- **What to do**
When you repeat the listing below, keep every word exactly and leave out each picture.
Data segment Block Start
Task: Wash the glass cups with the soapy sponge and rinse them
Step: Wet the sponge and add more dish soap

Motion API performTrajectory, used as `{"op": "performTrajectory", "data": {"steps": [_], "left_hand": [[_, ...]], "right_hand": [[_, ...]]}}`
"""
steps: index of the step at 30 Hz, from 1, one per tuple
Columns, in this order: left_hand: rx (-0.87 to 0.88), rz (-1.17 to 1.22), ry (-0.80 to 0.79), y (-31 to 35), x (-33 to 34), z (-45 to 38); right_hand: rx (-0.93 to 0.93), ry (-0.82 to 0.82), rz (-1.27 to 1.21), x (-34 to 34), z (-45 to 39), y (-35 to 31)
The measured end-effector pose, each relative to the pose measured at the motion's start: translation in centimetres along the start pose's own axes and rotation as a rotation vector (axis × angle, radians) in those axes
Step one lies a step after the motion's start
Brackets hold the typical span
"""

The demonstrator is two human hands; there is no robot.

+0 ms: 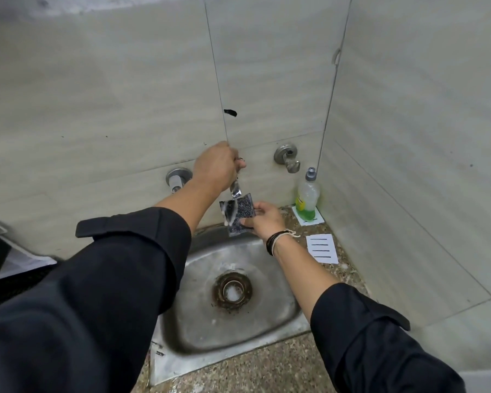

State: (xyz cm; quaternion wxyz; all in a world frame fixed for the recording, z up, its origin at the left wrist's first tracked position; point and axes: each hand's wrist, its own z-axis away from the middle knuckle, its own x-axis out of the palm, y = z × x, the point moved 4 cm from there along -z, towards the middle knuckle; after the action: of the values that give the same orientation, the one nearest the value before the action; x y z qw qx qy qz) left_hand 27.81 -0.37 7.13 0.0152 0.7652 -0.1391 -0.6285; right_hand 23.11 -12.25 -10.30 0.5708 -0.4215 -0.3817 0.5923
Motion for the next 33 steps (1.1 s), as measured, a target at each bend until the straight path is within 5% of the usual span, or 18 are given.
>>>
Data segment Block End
- **Completed task**
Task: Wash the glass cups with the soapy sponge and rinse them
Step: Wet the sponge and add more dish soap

Motion API performTrajectory, used as `{"op": "performTrajectory", "data": {"steps": [_], "left_hand": [[_, ...]], "right_hand": [[_, ...]]}}`
"""
steps: index of the step at 30 Hz, from 1, one per tuple
Columns, in this order: left_hand: rx (-0.87 to 0.88), rz (-1.17 to 1.22), ry (-0.80 to 0.79), y (-31 to 35), x (-33 to 34), z (-45 to 38); right_hand: rx (-0.93 to 0.93), ry (-0.82 to 0.82), rz (-1.27 to 1.21), x (-34 to 34), z (-45 to 39), y (-35 to 31)
The measured end-effector pose, each relative to the pose measured at the motion's start: translation in centimetres along the start pose's own axes and rotation as a rotation vector (axis × angle, radians) in those axes
Step one lies a step after the motion's start
Brackets hold the typical span
"""

The demonstrator is two human hands; there is no robot.

+0 ms: 

State: (xyz cm; quaternion wxyz; all in a world frame fixed for the recording, z up, its origin at the left wrist's first tracked position; point and axes: each hand's wrist, its own z-axis away from the middle knuckle, its own x-axis out of the palm, y = z × x, the point moved 4 cm from there along -z, towards the middle knuckle; after the action: of the values that give the same orientation, the one nearest the value before the action; x y z qw qx qy qz) left_hand 27.81 -0.37 7.13 0.0152 0.7652 -0.1391 -0.6285; right_hand 23.11 -12.25 -10.30 0.5708 -0.4215 -0.3817 0.5923
Motion for the next 33 steps (1.1 s), as measured, a target at each bend until the straight path is within 5% of the usual span, or 18 are given.
>>>

With this output, the exercise is done.